La Presse canadienne

La note de recherche du Centre canadien de politiques alternatives indique que seulement 38 % des congés de maladie et 23 % des congés familiaux de plus d’une semaine ont été couverts par l’employeur en 2019.

Si autour des trois quarts des travailleurs qui occupaient des emplois mieux rémunérés avaient droit à des congés payés par leur employeur l’an dernier, un peu plus de 10 % seulement des travailleurs du décile de revenu le plus bas ont reçu une telle prestation.
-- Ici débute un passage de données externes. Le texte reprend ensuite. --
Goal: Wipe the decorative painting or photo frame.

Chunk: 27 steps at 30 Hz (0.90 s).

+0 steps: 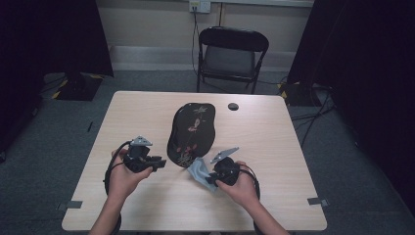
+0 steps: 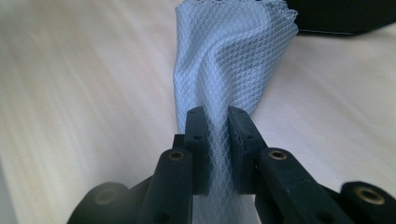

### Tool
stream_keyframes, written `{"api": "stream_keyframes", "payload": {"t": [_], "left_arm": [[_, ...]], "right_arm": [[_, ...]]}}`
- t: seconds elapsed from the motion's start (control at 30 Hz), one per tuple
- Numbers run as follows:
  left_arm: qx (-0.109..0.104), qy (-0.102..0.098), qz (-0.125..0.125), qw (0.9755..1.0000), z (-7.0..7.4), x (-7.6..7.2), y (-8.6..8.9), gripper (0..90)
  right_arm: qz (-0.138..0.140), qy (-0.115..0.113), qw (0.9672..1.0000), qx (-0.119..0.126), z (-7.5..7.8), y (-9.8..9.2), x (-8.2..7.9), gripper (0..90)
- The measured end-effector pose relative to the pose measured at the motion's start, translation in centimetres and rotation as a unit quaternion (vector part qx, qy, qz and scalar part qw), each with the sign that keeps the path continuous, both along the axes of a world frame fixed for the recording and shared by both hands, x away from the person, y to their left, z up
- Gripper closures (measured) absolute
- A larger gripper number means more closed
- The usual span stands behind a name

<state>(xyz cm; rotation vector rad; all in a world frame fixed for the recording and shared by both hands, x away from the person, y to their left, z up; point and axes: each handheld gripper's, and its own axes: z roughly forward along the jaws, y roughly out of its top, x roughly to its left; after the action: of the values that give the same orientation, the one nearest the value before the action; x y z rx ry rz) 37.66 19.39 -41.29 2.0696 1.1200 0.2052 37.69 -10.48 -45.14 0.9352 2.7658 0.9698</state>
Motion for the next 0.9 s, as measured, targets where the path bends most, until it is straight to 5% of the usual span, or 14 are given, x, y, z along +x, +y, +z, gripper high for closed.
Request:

Et pour compliquer encore les choses, les travailleurs les plus souvent au chômage n’étaient pas admissibles aux prestations d’assurance-emploi en 2018-les statistiques les plus récentes.

David Macdonald, économiste principal au Centre canadien de politiques alternatives, affirme que la plupart des travailleurs qui devraient bénéficier d’une aide financière ne peuvent pas facilement travailler à domicile en ce moment, ce qui signifie que les écoles fermées, l’auto-isolement ou la quarantaine obligatoire entraîneront des pertes de quarts de travail et des baisses de revenus.

Selon lui, le gouvernement fédéral devra probablement créer une « prestation d’urgence » pour les travailleurs qui ne peuvent pas accéder à l’assurance-emploi, dans le cadre du plan d’aide économique et financière que le ministre des Finances, Bill Morneau, doit dévoiler cette semaine.